Metadata-Version: 2.1
Name: semtagger
Version: 4.0.0a1
Summary: SEM tool for text annotation
Home-page: https://github.com/YoannDupont/SEM
Author: Yoann Dupont
Author-email: yoa.dupont@gmail.com
License: MIT
Project-URL: Bug Tracker, https://github.com/YoannDupont/SEM/issues
Keywords: natural language processing,POS tagging,chunking,named entity recognition
Platform: UNKNOWN
Classifier: Programming Language :: Python :: 3.6
Classifier: Programming Language :: Python :: 3.7
Classifier: License :: OSI Approved :: MIT License
Classifier: Operating System :: OS Independent
Requires-Python: >=3.6
Description-Content-Type: text/markdown
Provides-Extra: clipboard
Provides-Extra: all
License-File: LICENSE

# SEM: a free NLP tool to tag and create annotated data

[SEM (Segmenteur-Étiqueteur Markovien)](http://www.lattice.cnrs.fr/sites/itellier/SEM.html) is a free NLP tool relying on Machine Learning technologies, especially CRFs. SEM provides powerful and configurable preprocessing and postprocessing. [SEM also has an online version](http://apps.lattice.cnrs.fr/sem/index).

## Main SEM features

1. A GUI for manual annotation (requires TkInter)
   1. from terminal: run `sem annotation_gui`
   2. fast annotation: keyboard shortcuts and document-wide annotation broadcast
   3. can load pre-annotated files
   4. support for hierarchical tags (dot-separated, eg: "noun.common")
   5. handles multiple input format
   6. export in different formats
2. A GUI for easier use (requires TkInter)
   1. on Linux: double-clic on sem_gui.sh
   2. on Windows: double-clic on sem_gui.bat
   3. from terminal: run `sem gui`
3. segmentation
   1. segmentation for: French, English
   2. easy creation and integration of new tokenisers
4. feature generation
   1. XML file to write features without coding them
   2. single-token and multi-token dictionary features
   3. Regular expression features
   4. sequenced features
   5. train/label mode
   6. display option for features that are useful for generation, but not needed in output
5. exporting output
   1. supported export formats: CoNLL, text, HTML (from plain text), two XML-TEI (one specific to NP-chunks and another one for the rest)
   2. easy creation and integration of new exporters
6. extension of existing features
   1. automatic integration of new segmenters and exporters
   2. semi automatic integration of new feature functions
   3. easy creation of new CSS formats for HTML exports

## First steps with SEM

1. install SEM
   1. see [install.md](install.md)
   2. It will compile Wapiti and create necessary directories. Currently, SEM datas are located in `~/sem_data`
2. run tests
   1. run `sem --test` in a terminal
3. run SEM
   1. run GUI (see "main features" above) and annotate "non-regression/fr/in/segmentation.txt"
   2. or run: `sem tagger resources/master/fr/NER.xml ./non-regression/fr/in/segmentation.txt -o sem_output`
4. (optional) go through the [SEM tutorial](https://github.com/YoannDupont/SEM-tutorial)
5. (optional) go through some of the examples given in the `examples` folder.

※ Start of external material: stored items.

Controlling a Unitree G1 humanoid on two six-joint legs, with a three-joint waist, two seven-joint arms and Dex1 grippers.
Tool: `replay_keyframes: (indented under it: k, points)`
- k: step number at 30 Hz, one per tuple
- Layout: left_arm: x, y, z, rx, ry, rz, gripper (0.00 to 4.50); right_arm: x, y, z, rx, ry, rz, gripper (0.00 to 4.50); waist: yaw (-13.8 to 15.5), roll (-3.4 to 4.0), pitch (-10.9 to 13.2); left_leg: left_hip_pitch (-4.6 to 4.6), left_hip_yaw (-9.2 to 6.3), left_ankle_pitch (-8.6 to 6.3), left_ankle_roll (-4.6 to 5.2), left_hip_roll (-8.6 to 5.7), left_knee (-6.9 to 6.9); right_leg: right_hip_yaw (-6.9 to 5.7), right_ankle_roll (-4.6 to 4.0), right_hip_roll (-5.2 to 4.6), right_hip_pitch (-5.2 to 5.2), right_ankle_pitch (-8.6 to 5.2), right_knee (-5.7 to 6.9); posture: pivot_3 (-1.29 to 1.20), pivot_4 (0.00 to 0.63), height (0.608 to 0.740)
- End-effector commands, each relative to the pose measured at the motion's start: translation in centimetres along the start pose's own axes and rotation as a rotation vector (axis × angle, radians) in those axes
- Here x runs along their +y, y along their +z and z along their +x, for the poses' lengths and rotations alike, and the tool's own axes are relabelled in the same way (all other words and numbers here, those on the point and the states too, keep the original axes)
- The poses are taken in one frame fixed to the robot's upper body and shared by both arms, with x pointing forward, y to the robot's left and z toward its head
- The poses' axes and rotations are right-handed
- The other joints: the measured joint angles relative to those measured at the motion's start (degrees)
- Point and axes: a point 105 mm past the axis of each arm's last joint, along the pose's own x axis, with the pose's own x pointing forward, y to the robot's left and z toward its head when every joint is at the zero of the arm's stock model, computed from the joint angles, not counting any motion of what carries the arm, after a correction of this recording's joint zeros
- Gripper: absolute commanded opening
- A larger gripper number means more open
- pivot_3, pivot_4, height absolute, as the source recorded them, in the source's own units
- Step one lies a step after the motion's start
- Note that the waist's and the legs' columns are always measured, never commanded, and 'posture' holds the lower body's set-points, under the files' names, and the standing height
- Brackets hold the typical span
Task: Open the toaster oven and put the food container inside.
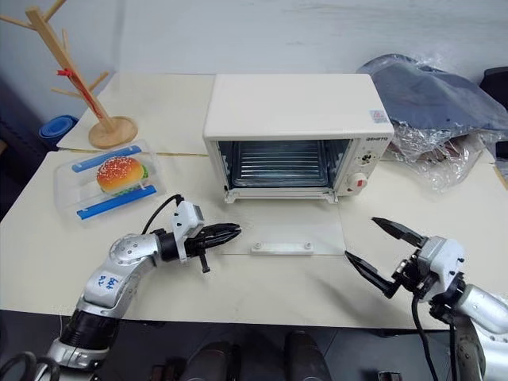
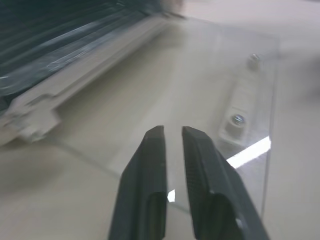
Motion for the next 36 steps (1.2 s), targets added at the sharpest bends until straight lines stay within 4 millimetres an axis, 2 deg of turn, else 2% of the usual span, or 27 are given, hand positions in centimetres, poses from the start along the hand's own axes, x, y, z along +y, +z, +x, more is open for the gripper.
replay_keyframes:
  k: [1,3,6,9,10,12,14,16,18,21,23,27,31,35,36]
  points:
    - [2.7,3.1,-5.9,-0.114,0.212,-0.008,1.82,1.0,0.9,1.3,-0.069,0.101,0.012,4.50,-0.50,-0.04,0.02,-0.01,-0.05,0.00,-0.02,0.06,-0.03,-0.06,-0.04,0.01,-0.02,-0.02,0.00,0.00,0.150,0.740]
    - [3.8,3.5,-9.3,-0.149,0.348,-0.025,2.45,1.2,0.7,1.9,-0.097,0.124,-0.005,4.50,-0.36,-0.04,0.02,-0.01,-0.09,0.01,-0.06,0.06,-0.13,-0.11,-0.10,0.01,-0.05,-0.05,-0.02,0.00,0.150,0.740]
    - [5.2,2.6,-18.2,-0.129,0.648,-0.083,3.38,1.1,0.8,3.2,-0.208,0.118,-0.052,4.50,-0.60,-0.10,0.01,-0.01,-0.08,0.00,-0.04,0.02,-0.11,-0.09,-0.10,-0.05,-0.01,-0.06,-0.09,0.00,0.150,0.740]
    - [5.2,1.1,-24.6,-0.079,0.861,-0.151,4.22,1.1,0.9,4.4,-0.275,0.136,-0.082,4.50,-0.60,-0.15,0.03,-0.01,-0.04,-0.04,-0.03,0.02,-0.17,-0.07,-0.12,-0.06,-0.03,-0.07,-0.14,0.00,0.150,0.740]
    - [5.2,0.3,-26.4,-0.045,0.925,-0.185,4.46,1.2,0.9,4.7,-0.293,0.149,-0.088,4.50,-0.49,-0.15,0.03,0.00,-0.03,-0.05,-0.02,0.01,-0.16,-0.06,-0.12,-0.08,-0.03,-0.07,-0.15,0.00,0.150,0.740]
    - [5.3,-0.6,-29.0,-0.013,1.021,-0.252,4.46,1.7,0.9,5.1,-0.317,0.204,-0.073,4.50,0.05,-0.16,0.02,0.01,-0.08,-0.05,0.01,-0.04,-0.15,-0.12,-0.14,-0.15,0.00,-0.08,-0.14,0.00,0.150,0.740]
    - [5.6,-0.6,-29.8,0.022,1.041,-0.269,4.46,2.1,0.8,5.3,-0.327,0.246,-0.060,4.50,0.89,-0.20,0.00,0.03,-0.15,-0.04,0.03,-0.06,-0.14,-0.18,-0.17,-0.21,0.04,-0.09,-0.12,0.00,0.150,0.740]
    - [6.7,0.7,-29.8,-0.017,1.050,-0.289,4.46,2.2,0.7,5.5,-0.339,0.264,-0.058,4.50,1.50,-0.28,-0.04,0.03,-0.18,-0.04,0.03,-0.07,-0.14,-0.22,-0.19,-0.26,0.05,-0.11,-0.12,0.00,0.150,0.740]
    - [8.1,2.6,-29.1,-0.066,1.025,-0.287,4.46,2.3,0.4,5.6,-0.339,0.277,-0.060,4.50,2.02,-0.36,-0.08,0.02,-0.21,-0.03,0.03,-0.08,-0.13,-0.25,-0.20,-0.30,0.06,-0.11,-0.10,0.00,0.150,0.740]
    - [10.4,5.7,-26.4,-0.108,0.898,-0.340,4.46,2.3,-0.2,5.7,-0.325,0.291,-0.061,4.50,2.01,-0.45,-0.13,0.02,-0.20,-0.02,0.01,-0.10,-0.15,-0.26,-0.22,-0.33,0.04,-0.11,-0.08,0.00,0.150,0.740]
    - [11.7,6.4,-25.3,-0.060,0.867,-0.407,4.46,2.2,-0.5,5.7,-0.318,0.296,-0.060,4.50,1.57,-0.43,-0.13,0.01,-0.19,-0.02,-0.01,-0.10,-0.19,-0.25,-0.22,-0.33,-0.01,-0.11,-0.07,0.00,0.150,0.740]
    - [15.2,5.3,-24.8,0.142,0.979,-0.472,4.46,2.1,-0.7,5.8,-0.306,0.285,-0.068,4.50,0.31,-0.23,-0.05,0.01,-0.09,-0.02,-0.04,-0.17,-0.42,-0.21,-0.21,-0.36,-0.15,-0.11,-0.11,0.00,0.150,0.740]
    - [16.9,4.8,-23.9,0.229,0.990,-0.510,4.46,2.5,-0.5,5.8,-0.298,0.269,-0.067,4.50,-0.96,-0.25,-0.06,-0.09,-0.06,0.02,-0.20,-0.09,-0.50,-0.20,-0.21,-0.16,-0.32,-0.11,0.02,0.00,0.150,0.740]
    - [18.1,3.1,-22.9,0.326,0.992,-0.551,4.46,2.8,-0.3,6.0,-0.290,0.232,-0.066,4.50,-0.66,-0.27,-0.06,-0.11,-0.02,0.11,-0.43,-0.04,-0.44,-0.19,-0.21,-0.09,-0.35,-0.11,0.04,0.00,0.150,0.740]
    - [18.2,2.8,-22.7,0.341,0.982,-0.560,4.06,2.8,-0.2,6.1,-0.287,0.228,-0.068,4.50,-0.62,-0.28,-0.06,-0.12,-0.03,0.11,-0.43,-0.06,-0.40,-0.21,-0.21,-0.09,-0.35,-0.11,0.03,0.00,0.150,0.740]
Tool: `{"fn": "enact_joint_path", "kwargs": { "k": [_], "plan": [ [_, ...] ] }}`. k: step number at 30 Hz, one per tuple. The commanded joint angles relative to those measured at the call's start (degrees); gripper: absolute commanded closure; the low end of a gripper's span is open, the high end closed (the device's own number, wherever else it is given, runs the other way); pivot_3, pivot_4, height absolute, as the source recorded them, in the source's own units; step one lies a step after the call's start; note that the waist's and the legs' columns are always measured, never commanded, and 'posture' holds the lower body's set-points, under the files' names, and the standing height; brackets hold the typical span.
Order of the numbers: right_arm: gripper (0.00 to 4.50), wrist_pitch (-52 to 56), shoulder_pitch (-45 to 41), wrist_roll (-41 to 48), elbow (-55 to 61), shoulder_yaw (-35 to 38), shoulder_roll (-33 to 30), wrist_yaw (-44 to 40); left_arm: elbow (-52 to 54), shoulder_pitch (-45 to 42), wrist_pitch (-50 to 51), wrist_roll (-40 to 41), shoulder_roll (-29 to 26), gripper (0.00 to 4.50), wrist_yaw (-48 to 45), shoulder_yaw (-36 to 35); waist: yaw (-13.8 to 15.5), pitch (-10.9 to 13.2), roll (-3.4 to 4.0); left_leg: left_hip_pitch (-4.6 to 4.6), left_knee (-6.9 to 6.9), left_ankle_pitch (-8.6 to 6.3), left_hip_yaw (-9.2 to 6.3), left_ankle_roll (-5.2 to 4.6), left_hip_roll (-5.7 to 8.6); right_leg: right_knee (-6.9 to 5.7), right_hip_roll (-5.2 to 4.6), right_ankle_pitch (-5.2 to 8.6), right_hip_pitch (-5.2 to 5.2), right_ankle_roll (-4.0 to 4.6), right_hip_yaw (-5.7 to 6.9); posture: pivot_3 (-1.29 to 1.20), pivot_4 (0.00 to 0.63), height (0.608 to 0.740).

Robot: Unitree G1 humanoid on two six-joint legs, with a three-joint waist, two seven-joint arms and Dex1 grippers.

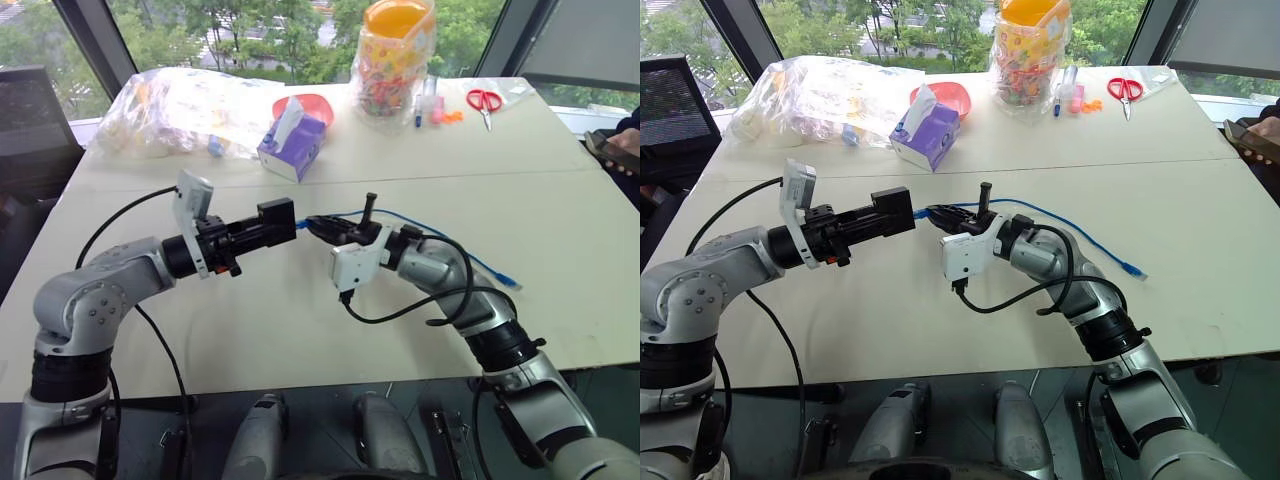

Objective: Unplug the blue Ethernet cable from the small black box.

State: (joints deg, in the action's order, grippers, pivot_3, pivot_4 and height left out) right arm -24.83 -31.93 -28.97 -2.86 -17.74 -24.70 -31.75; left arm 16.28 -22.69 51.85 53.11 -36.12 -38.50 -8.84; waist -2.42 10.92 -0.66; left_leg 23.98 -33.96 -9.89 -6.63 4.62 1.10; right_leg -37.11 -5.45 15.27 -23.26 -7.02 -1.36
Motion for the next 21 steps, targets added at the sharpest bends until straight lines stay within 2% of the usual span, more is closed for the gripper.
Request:
{"fn": "enact_joint_path", "kwargs": {
  "k": [1,6,10,11,12,16,21],
  "plan": [
    [4.5,0.7,-1.7,3.8,1.5,1.3,-0.3,-0.7,-0.6,0.4,-2.0,-2.8,-1.2,4.01,-1.9,0.6,0.0,0.0,-0.01,0.0,0.0,0.0,0.0,0.0,0.0,0.0,0.0,0.0,0.0,0.0,0.0,0.0,0.15,0.726],
    [4.5,4.1,-5.4,13.1,-0.6,2.4,-0.4,-7.7,-1.9,0.6,-3.0,-3.9,-2.5,4.01,-5.7,0.8,-0.1,0.0,-0.02,0.0,0.0,0.0,0.0,0.0,-0.01,0.0,0.0,0.0,0.01,0.0,0.0,0.0,0.15,0.726],
    [4.5,11.3,-7.7,26.0,-2.4,2.8,-1.0,-20.6,-2.6,0.9,-5.5,-5.3,-4.2,4.01,-10.3,1.5,-0.1,0.0,-0.02,0.0,0.01,0.0,0.0,-0.01,-0.02,0.01,0.0,0.0,0.01,0.0,0.01,0.0,0.15,0.726],
    [3.7,16.0,-8.6,30.0,-2.4,3.1,-1.1,-24.5,-2.6,1.1,-6.2,-6.0,-5.0,4.01,-11.7,1.9,-0.1,0.0,-0.03,0.0,0.01,0.0,0.0,-0.01,-0.02,0.02,0.0,0.0,0.01,-0.01,0.01,0.0,0.15,0.726],
    [3.43,19.5,-9.5,33.0,-2.6,3.3,-1.2,-27.5,-2.7,1.2,-6.7,-6.6,-5.6,4.01,-12.9,2.3,-0.1,0.0,-0.03,0.0,0.01,0.0,0.0,-0.01,-0.01,0.02,0.0,0.0,0.02,-0.01,0.01,0.0,0.15,0.726],
    [1.5,31.6,-14.1,41.1,-4.3,3.4,-2.1,-37.6,-3.4,1.6,-7.8,-8.7,-8.2,4.01,-17.1,3.3,-0.1,0.1,-0.03,0.0,0.01,0.0,-0.01,-0.01,-0.02,0.01,0.0,0.0,0.0,0.0,0.01,0.0,0.15,0.726],
    [1.5,39.5,-18.3,45.4,-9.6,2.8,-2.1,-46.0,-4.2,1.4,-9.6,-9.9,-9.2,4.01,-20.6,3.2,-0.1,0.1,-0.04,0.01,0.05,-0.01,-0.01,-0.01,-0.02,0.03,0.0,0.01,-0.03,0.0,0.03,0.0,0.15,0.726]
  ]
}}
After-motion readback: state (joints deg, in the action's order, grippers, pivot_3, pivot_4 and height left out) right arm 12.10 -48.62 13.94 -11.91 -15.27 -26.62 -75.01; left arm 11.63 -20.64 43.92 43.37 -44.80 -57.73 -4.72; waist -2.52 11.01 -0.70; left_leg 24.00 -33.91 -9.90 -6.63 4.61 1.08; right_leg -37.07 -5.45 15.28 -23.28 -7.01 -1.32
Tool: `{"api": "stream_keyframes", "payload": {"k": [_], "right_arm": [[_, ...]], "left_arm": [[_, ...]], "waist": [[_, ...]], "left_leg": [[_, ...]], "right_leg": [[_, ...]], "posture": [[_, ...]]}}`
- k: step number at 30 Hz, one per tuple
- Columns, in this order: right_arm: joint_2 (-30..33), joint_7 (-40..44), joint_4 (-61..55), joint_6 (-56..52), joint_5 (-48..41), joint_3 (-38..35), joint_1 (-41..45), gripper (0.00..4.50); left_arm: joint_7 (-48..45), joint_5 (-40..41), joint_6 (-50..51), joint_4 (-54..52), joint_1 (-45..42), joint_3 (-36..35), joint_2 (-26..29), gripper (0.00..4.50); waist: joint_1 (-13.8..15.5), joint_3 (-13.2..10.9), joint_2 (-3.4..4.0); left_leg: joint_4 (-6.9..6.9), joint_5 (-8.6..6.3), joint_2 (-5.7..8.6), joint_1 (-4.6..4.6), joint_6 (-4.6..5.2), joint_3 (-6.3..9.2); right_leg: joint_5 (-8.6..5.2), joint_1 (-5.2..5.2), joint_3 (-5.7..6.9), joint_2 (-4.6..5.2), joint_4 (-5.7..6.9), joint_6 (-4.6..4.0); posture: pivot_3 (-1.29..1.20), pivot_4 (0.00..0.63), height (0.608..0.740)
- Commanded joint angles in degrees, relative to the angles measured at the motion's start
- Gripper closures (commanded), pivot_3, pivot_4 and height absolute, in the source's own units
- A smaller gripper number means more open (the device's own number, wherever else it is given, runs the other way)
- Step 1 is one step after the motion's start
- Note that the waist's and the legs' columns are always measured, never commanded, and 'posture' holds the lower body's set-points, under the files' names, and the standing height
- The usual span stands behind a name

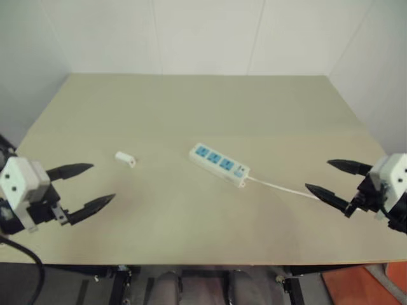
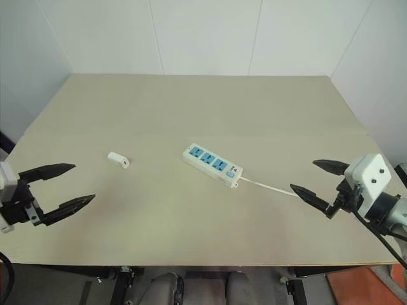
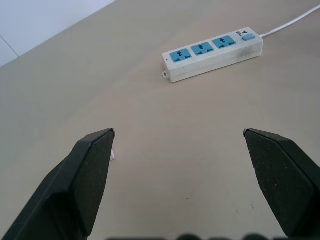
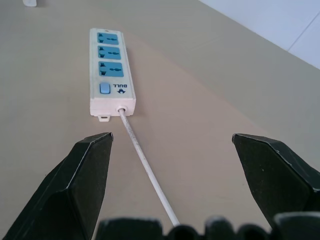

## External resources used by SEM

1. [French Treebank](http://www.llf.cnrs.fr/fr/Gens/Abeille/French-Treebank-fr.php) by [Abeillé et al. (2003)](http://link.springer.com/chapter/10.1007%2F978-94-010-0201-1_10): corpus used for POS and chunking.
2. NER annotated French Treebank by [Sagot et al. (2012)](https://halshs.archives-ouvertes.fr/file/index/docid/703108/filename/taln12ftbne.pdf): corpus used for NER.
3. [Lexique des Formes Fléchies du Français (LeFFF)](http://alpage.inria.fr/~sagot/lefff.html) by [Clément et al. (2004)](http://www.labri.fr/perso/clement/lefff/public/lrec04ClementLangSagot-1.0.pdf): french lexicon of inflected forms with various informations, such as their POS tag and lemmatization.
4. [Wapiti](http://wapiti.limsi.fr) by [Lavergne et al. (2010)](http://www.aclweb.org/anthology/P10-1052): linear-chain CRF library.
5. [setuptools](https://pypi.python.org/pypi/setuptools): to install SEM.
6. [Tkinter](https://wiki.python.org/moin/TkInter): for GUI modules (they will not be installed if Tkinter is not present).
7. Windows only: [MinGW64](https://sourceforge.net/projects/mingw-w64/?source=navbar): used to compile Wapiti on Windows.
8. Windows only: [POSIX threads for Windows](https://sourceforge.net/p/pthreads4w/wiki/Home/): if you want to multithread Wapiti on Windows.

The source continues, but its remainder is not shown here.